En el segundo atardecer encontré el poblado de los Pitufos, construido en un amplio claro del bosque.  Estaban en esas actividades afanosas del final del día, unos guardando sus enseres y herramientas, otros descolgando mercancías exhibidas, los de más allá llevando sus animales a establos; después, fueron desfilando hacia sus casitas, bajo la mirada acechante de Gargamel, quien distraído en sus observaciones no se percató de la trampa que le tendían los siete enanitos de Blancanieves, amigos entrañables de los Pitufos, para hacerlo quedar prisionero toda la noche y evitar que ejecutara lo que estaba planeando de sorpresa en la oscuridad, fuese lo que fuese.

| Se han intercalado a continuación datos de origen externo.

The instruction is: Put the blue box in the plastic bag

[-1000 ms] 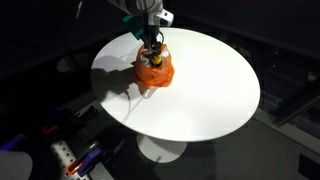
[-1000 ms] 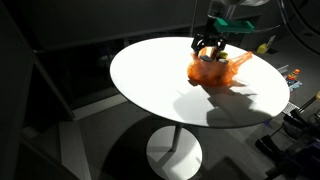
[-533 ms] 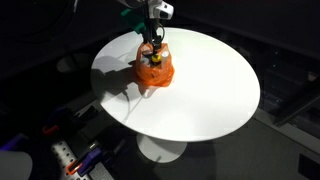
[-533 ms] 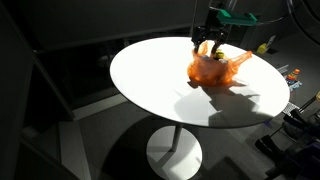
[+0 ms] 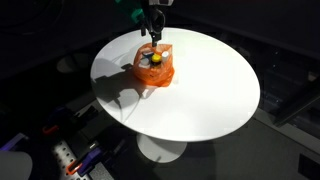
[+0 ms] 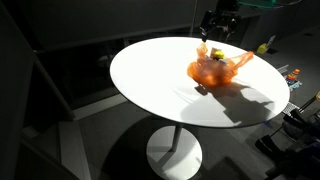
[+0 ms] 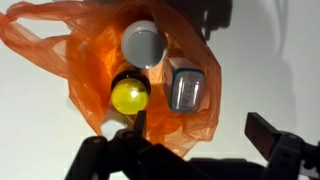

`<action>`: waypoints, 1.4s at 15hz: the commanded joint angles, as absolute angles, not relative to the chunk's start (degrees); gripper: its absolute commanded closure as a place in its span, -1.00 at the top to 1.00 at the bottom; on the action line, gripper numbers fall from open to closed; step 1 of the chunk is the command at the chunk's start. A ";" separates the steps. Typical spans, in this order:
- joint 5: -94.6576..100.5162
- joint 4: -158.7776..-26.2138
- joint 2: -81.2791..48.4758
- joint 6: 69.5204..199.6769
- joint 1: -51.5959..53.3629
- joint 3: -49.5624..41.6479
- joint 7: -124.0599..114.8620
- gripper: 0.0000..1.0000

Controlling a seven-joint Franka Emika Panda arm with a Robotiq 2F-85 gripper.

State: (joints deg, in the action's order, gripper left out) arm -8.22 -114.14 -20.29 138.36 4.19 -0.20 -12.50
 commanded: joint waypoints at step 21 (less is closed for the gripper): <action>-4.30 -126.17 13.52 109.76 0.52 0.94 -21.98 1.00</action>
State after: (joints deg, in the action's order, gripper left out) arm -4.06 -126.28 13.57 109.90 1.55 0.00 -22.19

Al tercer día, buscando si Gargamel había salido del foso en que lo precipitaron los enanos, me llevé una sorpresa todavía mayor.  Por algún error, no llegué al claro de los Pitufos, sino a otro, donde se encontraban estacionadas unas navecitas brillantes, suspendidas en el aire, no asentadas, que emitían un leve zumbido.  Me acerqué con cautela y no vi a nadie alrededor; los pasajeros de las naves deberían de estar adentro o dispersos por el bosque.  Me agazapé tras unos arbustos a la espera de los que debían ser extraños tripulantes de las naves y, tras largo rato, el arrullo del zumbido me llevó a los reinos de Morfeo contra mi voluntad.

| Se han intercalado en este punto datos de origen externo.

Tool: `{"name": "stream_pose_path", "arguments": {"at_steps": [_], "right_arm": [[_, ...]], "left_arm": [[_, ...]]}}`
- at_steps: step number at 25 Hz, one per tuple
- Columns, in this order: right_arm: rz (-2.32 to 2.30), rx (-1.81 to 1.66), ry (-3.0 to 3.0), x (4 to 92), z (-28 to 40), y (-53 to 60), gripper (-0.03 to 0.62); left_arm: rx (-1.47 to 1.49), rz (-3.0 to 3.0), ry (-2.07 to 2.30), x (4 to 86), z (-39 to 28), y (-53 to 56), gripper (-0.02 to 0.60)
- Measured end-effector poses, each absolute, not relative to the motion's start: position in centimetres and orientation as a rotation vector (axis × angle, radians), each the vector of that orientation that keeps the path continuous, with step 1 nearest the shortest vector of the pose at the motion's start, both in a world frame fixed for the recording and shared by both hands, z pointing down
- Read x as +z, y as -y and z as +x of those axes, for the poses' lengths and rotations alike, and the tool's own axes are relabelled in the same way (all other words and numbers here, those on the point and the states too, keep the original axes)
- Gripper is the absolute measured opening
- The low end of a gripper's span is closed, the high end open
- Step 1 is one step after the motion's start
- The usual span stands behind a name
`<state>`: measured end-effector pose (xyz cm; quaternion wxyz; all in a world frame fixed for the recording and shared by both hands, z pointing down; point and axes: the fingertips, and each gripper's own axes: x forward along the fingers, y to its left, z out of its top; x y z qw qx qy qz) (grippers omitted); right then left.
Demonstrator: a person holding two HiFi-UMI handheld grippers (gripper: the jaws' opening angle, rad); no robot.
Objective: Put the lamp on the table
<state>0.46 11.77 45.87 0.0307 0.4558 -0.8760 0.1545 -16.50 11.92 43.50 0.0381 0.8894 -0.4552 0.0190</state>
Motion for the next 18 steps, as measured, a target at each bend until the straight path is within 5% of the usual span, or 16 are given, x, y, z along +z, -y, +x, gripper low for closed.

Me despertó el murmullo aumentado de las naves; las vi ascendiendo en formación, sus ocupantes mirándome por las escotillas, pero no distinguí muy bien los rasgos de los rostros, pues estaban a contraluz y el sol casi me cegaba.  Cuando se perdieron en el infinito, me percaté de que tenía en derredor muchas muestras de vegetación del bosque, extraídas con sus raíces intactas, pero al observarlas detenidamente noté que les faltaban yemas, cuidadosamente separadas, y algunas hojitas de las que podrían ser más tiernas.  Deduje que los extraterrestres estuvieron extrayendo muestras de lo que les pudiera ser más útil para estudiar de regreso en su mundo, igual que cuando astronautas y robots extraen muestras minerales de la Luna, planetas y cometas. 

Después de esto, no quise regresar a la montaña, no fuera a ocurrir que los extraños exploradores regresaran con la misión de llevarse consigo este ser vivo móvil, bípedo y quizá inteligente, para estudiarlo detenidamente.